→ **What you will do**
Which lines hold the word "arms"? Copy each of them from the material.
────────────────────
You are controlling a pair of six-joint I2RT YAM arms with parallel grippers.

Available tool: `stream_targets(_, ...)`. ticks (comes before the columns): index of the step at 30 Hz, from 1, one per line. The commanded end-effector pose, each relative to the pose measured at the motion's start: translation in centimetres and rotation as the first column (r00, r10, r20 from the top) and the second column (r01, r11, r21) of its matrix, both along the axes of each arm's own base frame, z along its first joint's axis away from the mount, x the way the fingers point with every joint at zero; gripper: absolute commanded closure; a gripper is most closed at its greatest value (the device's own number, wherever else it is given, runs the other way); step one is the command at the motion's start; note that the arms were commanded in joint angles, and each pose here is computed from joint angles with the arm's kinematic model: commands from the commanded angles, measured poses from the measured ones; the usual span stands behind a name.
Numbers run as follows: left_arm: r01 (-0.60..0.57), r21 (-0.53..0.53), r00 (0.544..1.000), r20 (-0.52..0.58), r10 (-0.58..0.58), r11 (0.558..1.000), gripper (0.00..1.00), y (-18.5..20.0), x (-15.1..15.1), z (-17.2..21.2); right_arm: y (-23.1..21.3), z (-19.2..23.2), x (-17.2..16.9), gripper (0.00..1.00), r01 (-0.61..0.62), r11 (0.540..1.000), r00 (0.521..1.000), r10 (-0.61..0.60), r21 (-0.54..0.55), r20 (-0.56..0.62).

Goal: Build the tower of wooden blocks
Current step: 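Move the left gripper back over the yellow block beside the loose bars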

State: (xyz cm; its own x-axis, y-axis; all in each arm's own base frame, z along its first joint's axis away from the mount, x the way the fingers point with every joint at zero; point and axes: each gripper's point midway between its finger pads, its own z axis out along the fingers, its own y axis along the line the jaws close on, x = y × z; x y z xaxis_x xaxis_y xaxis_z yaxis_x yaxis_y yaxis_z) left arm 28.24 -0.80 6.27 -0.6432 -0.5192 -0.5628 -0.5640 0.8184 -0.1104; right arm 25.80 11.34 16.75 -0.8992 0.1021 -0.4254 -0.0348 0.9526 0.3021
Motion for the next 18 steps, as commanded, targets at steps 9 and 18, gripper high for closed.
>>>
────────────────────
→ **Task answer**
You are controlling a pair of six-joint I2RT YAM arms with parallel grippers.
Available tool: `stream_targets(_, ...)`. ticks (comes before the columns): index of the step at 30 Hz, from 1, one per line. The commanded end-effector pose, each relative to the pose measured at the motion's start: translation in centimetres and rotation as the first column (r00, r10, r20 from the top) and the second column (r01, r11, r21) of its matrix, both along the axes of each arm's own base frame, z along its first joint's axis away from the mount, x the way the fingers point with every joint at zero; gripper: absolute commanded closure; a gripper is most closed at its greatest value (the device's own number, wherever else it is given, runs the other way); step one is the command at the motion's start; note that the arms were commanded in joint angles, and each pose here is computed from joint angles with the arm's kinematic model: commands from the commanded angles, measured poses from the measured ones; the usual span stands behind a name.

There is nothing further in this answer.